A while back, Akasha and I kicked around
the topic of whether people who have deceived
themselves into believing bullshit are actually
liars, or if their belief in their position changes
the case. Well, yesterday the Boston Globe ran
a profile of evolutionary biologist Robert Trivers,
whose work addresses self-deception from the
point of view of its value in propagating genes.
So I thought this post might interest Akasha and
L B and maybe a few others.

A sidebar worded the thesis this way:

"Whether it's convincing a predator that you're a leaf or fooling another bird into
raising your young, deceit is an evolutionary strategy with a long and innovative
history. But as evolution selects for better and better cheaters, it should also select
for better and better cheating detectors. For example, Trivers argues, humans
might have evolved to detect the sort of nervous tics that betray a lie. But there's a
counter-strategy: self-deception. If we don't know we're lying, then we won't act
like we're lying, and are more likely to get away with it."

More, from the article:

"The book on deceit and self-deception that he's now starting grows out of a brief
but widely cited passage from his introduction to Dawkins's ''The Selfish Gene.'' If
deceit, he wrote, ''is fundamental to animal communication, then there must be
strong selection to spot deception and this ought, in turn, to select for a degree of
self-deception, rendering some facts and motives unconscious so as not to betray-
by the subtle signs of self-knowledge-the deception being practiced.'' Thus, the
idea that the brain evolved to produce ''ever more accurate images of the world
must be a very naive view of mental evolution.'' We've evolved, in other words, to
delude ourselves so as better to fool others-all in the service of the great game of
propagating our genes."

Trivers speaks: ''It's a critical topic.
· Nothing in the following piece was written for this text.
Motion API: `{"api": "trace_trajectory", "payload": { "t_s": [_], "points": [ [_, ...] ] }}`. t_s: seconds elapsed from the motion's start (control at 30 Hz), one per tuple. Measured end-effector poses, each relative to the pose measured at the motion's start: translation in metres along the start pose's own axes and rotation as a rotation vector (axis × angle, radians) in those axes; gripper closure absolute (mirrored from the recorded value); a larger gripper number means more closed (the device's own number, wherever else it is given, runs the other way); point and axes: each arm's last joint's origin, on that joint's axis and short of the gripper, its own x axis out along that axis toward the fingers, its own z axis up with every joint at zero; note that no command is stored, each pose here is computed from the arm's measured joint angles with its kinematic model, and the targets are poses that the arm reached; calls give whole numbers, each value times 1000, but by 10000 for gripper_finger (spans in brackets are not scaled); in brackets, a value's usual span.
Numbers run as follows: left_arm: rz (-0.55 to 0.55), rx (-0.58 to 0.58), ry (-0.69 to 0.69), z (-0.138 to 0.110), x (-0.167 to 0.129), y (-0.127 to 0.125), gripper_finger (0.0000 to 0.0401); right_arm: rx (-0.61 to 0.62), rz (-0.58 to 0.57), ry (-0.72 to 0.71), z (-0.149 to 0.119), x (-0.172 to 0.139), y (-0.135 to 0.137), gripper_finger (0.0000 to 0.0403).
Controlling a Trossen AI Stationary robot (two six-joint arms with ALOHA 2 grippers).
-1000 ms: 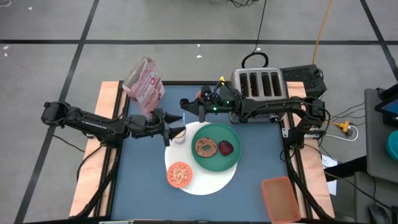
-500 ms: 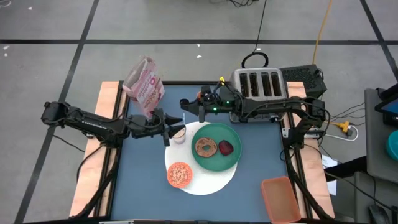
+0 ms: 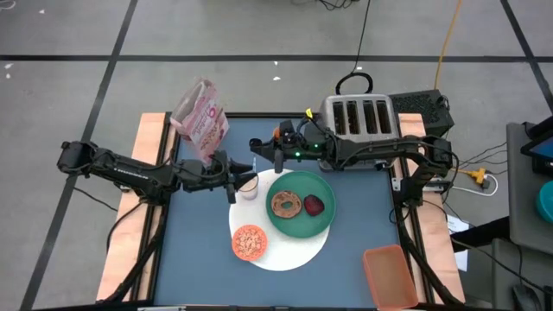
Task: Arrange a breakfast setting
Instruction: Put the green patterned spoon beside the table mat
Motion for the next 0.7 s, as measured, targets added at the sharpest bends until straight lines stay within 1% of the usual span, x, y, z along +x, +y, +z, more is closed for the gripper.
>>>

How many pretenders to the throne have there
been? Marx had a theory of self-deception, Freud thought he had the topic
knocked. So there've been a lot of major-domos in there. None of that [expletive]
survived the test of time, so it's a huge opportunity.''

The full article is "The evolutionary revolutionary: In the 1970s, Robert Trivers
wrote a series of papers that transformed evolutionary biology. Then he all but
disappeared. Now he's back—and ready to rumble."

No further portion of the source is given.